Action item — From the records below, copy out each line that has the word "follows".

Material provided —
= Beginning of Section =

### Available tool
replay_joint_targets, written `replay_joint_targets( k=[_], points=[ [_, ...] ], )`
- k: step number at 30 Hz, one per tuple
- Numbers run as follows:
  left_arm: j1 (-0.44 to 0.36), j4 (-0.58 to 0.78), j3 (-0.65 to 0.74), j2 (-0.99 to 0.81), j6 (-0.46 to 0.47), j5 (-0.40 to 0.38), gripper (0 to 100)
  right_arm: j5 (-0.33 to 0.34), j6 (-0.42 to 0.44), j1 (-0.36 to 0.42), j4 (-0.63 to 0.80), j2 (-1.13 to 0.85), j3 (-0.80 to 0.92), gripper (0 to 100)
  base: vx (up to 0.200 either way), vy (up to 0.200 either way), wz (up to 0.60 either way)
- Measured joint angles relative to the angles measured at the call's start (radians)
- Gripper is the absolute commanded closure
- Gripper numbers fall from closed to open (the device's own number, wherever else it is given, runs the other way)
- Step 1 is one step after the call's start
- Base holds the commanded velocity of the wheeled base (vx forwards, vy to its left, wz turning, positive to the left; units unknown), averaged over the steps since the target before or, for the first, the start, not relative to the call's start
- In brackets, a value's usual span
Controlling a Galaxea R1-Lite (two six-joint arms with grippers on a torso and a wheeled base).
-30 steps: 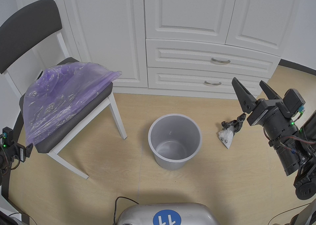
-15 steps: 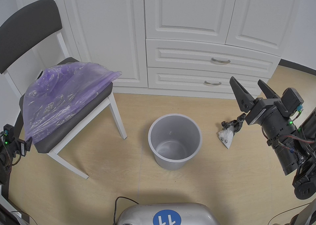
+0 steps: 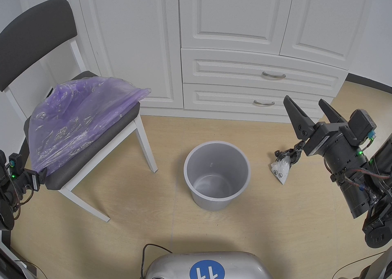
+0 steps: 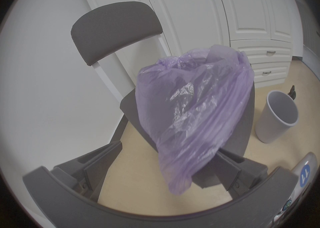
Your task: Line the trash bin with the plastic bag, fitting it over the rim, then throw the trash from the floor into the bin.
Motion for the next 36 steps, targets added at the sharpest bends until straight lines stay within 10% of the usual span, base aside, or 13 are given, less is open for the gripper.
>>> replay_joint_targets(
  k=[13, 36],
  points=[
    [-0.019, -0.413, -0.025, 0.191, -0.029, 0.138, 0, 0.0, 0.0, 0.004, 0.0, 0.0, 0.0, 0, 0.0, 0.0, 0.0],
    [0.026, -0.402, -0.133, 0.147, -0.096, 0.17, 0, 0.001, 0.0, 0.005, 0.0, -0.004, 0.001, 0, 0.0, 0.0, 0.0]
  ],
)
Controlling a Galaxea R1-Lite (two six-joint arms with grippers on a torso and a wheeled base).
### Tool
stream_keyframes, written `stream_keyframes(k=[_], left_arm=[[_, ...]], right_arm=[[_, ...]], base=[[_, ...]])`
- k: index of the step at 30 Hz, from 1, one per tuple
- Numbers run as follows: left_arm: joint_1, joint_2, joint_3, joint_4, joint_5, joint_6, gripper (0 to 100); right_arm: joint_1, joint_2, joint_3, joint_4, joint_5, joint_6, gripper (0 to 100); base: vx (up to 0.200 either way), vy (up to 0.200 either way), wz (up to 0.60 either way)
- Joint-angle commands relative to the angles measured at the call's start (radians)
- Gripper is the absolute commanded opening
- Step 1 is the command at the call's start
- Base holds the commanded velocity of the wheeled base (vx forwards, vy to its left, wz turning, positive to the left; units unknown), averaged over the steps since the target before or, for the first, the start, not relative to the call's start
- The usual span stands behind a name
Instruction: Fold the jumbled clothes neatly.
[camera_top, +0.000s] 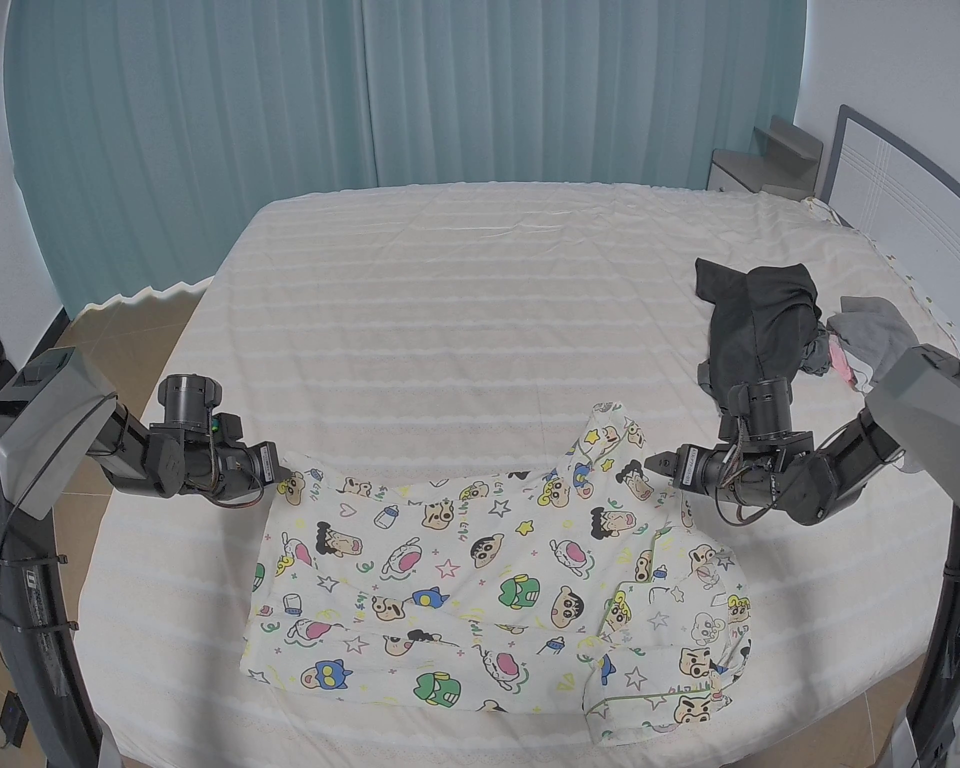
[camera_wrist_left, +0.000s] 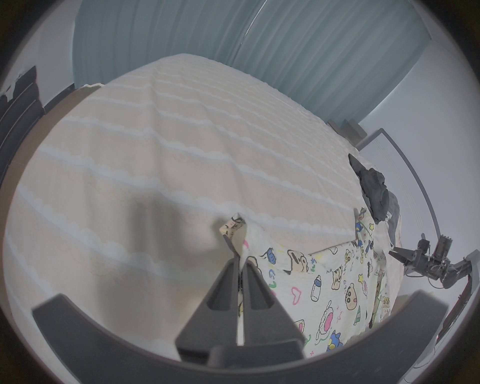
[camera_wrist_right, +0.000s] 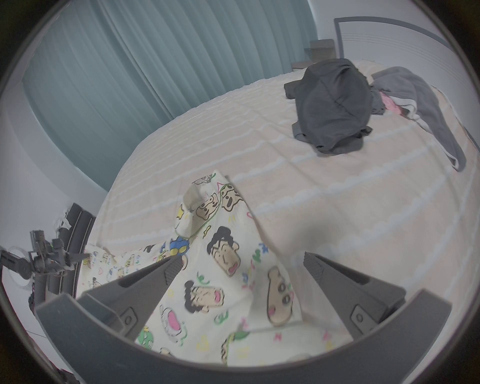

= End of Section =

Written solution —
- Numbers run as follows:
- Numbers run as follows: left_arm: joint_1, joint_2, joint_3, joint_4, joint_5, joint_6, gripper (0 to 100); right_arm: joint_1, joint_2, joint_3, joint_4, joint_5, joint_6, gripper (0 to 100); base: vx (up to 0.200 either way), vy (up to 0.200 either way), wz (up to 0.60 either way)

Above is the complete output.